EXERCISE DIRECTIONS:
Which lines of the data below hold "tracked"? Copy each of them.

##### DATA BLOCK

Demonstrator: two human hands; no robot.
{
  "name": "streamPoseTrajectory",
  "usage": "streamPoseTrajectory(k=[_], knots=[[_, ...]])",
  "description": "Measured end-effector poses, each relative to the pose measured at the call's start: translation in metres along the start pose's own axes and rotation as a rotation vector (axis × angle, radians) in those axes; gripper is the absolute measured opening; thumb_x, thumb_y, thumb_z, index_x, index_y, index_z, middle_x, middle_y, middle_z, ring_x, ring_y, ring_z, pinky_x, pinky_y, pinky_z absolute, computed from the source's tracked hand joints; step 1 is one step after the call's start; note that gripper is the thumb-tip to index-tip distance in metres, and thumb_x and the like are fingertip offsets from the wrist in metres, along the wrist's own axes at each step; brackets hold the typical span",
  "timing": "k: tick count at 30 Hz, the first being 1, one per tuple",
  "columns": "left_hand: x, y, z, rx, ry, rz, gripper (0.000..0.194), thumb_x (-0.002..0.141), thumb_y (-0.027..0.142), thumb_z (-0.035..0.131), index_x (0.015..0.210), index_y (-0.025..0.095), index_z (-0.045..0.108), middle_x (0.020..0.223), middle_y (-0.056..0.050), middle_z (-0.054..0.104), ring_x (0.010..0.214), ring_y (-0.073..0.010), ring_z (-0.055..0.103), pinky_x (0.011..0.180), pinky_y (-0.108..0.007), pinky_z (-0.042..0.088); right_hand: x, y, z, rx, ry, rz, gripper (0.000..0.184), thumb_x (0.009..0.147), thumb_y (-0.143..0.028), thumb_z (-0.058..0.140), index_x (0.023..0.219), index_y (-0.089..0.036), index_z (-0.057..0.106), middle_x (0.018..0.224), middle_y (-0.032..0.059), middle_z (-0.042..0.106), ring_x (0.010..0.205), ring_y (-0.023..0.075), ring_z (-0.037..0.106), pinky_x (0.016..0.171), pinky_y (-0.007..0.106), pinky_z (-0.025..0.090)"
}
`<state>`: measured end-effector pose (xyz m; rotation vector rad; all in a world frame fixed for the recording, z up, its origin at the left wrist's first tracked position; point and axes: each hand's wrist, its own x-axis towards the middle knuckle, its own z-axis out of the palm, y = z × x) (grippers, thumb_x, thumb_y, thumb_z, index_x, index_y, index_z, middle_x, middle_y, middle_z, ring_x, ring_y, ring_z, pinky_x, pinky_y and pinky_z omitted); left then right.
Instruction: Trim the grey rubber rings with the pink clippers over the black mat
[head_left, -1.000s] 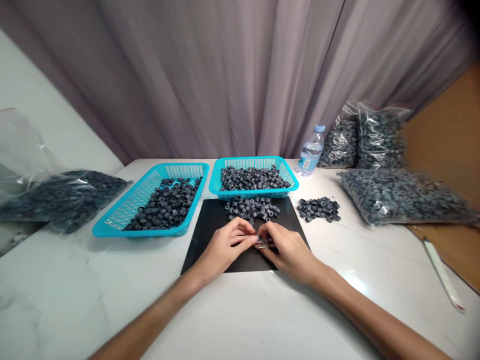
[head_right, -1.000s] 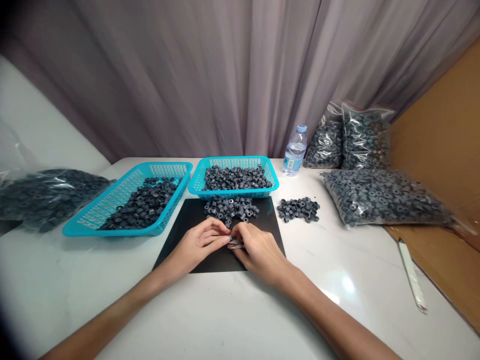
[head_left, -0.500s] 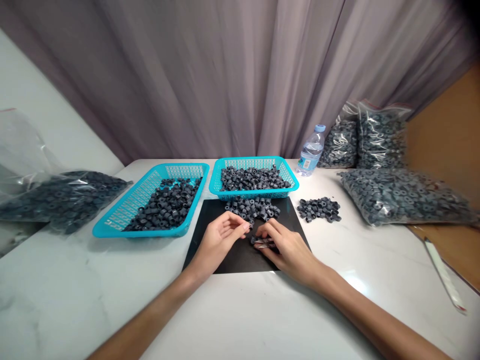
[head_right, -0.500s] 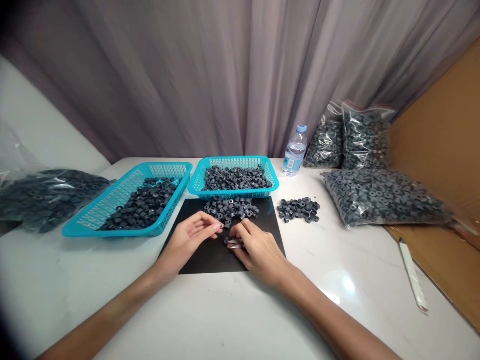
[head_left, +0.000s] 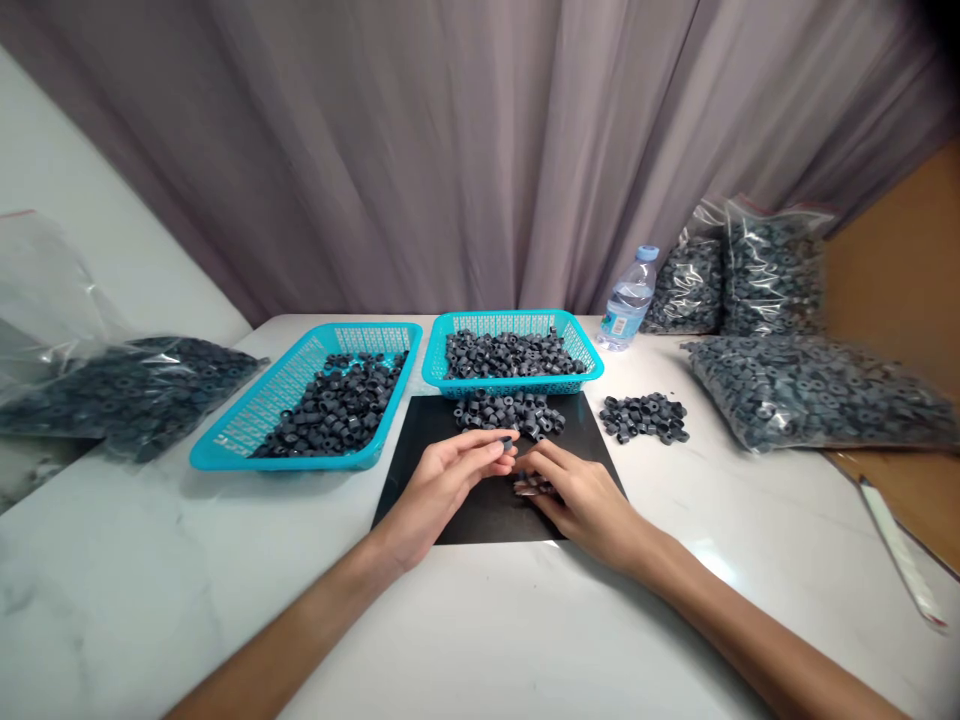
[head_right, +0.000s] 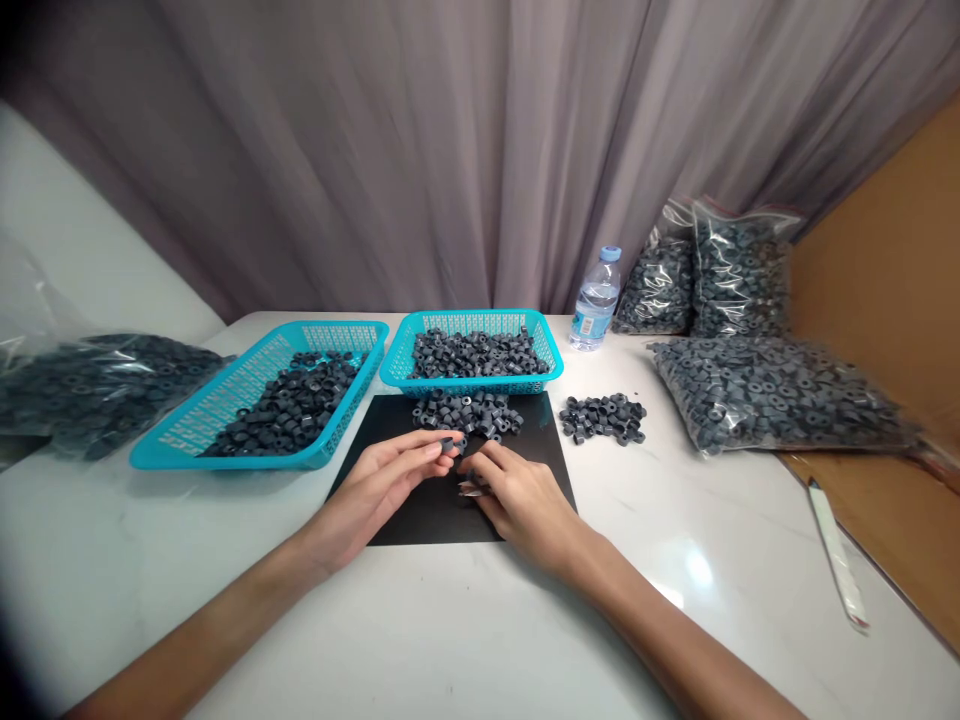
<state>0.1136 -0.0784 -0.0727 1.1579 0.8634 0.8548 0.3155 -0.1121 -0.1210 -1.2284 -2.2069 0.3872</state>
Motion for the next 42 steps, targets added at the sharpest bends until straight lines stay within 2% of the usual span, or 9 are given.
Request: streamPoseTrajectory(k=[6,13,22,27,33,36,42], knots=[[-0.002,-0.003,-0.001,0.054,-0.025,0.008,0.033,0.082,0.029,0.078,0.114,0.019,0.077,0.109,-0.008,0.076,0.096,-0.0193,0.068,0.097,-0.032,0.05,0.0,-0.001,0.0,-0.014,0.042,0.054,0.015,0.098,-0.016,0.054,0.11,-0.025,0.057,0.105,0.0049,0.066,0.089,0.0212,0.067,0.07,0.03,0.05],[-0.003,-0.003,-0.001,0.087,-0.094,0.026,0.032,0.085,0.032,0.076,0.114,0.019,0.077,0.094,-0.005,0.075,0.084,-0.0156,0.064,0.086,-0.029,0.05,0.0,0.0,0.001,-0.005,0.072,0.116,0.011,0.097,-0.016,0.054,0.105,-0.024,0.053,0.1,0.0039,0.065,0.086,0.0215,0.066,0.069,0.031,0.049],[-0.004,-0.004,-0.001,0.137,-0.126,0.031,0.033,0.09,0.033,0.07,0.12,0.021,0.076,0.095,-0.005,0.073,0.084,-0.0164,0.061,0.086,-0.03,0.049,-0.001,0.002,0.004,-0.015,0.093,0.125,0.009,0.095,-0.018,0.051,0.098,-0.025,0.047,0.097,0.0031,0.064,0.077,0.0202,0.064,0.062,0.03,0.045],[-0.005,-0.004,0.0,0.053,-0.133,0.011,0.031,0.09,0.033,0.07,0.117,0.021,0.077,0.104,-0.007,0.075,0.09,-0.0168,0.063,0.087,-0.029,0.05,-0.001,0.001,0.003,-0.075,0.063,0.132,0.012,0.093,-0.016,0.051,0.1,-0.024,0.049,0.097,0.0034,0.061,0.078,0.0212,0.065,0.061,0.029,0.045],[-0.004,-0.003,0.0,0.028,-0.086,0.006,0.03,0.087,0.029,0.074,0.117,0.021,0.077,0.109,-0.007,0.077,0.099,-0.0179,0.068,0.093,-0.028,0.051,0.0,0.001,0.002,-0.1,0.051,0.128,0.014,0.093,-0.015,0.053,0.103,-0.024,0.052,0.101,0.0038,0.062,0.078,0.0207,0.065,0.061,0.029,0.043],[-0.002,-0.003,-0.004,-0.053,-0.038,-0.021,0.029,0.085,0.025,0.077,0.113,0.02,0.077,0.111,-0.007,0.077,0.101,-0.0162,0.068,0.094,-0.026,0.051,0.0,0.002,0.0,-0.083,0.031,0.142,0.018,0.094,-0.015,0.053,0.108,-0.025,0.054,0.103,0.003,0.064,0.077,0.0191,0.065,0.063,0.029,0.043],[0.006,-0.007,-0.009,-0.167,0.033,-0.018,0.017,0.084,0.028,0.08,0.099,0.019,0.079,0.098,-0.004,0.074,0.094,-0.0121,0.065,0.086,-0.02,0.05,0.001,0.002,-0.002,-0.047,0.015,0.163,0.017,0.095,-0.015,0.054,0.109,-0.025,0.056,0.103,0.0025,0.066,0.076,0.0177,0.065,0.065,0.028,0.043]])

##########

ANSWER TO THIS TASK:
  "description": "Measured end-effector poses, each relative to the pose measured at the call's start: translation in metres along the start pose's own axes and rotation as a rotation vector (axis × angle, radians) in those axes; gripper is the absolute measured opening; thumb_x, thumb_y, thumb_z, index_x, index_y, index_z, middle_x, middle_y, middle_z, ring_x, ring_y, ring_z, pinky_x, pinky_y, pinky_z absolute, computed from the source's tracked hand joints; step 1 is one step after the call's start; note that gripper is the thumb-tip to index-tip distance in metres, and thumb_x and the like are fingertip offsets from the wrist in metres, along the wrist's own axes at each step; brackets hold the typical span",
`<state>`: measured end-effector pose (xyz m; rotation vector rad; all in a world frame fixed for the recording, z up, its origin at the left wrist's first tracked position; point and axes: each hand's wrist, its own x-axis towards the middle knuckle, its own z-axis out of the palm, y = z × x) (grippers, thumb_x, thumb_y, thumb_z, index_x, index_y, index_z, middle_x, middle_y, middle_z, ring_x, ring_y, ring_z, pinky_x, pinky_y and pinky_z omitted); left then right.

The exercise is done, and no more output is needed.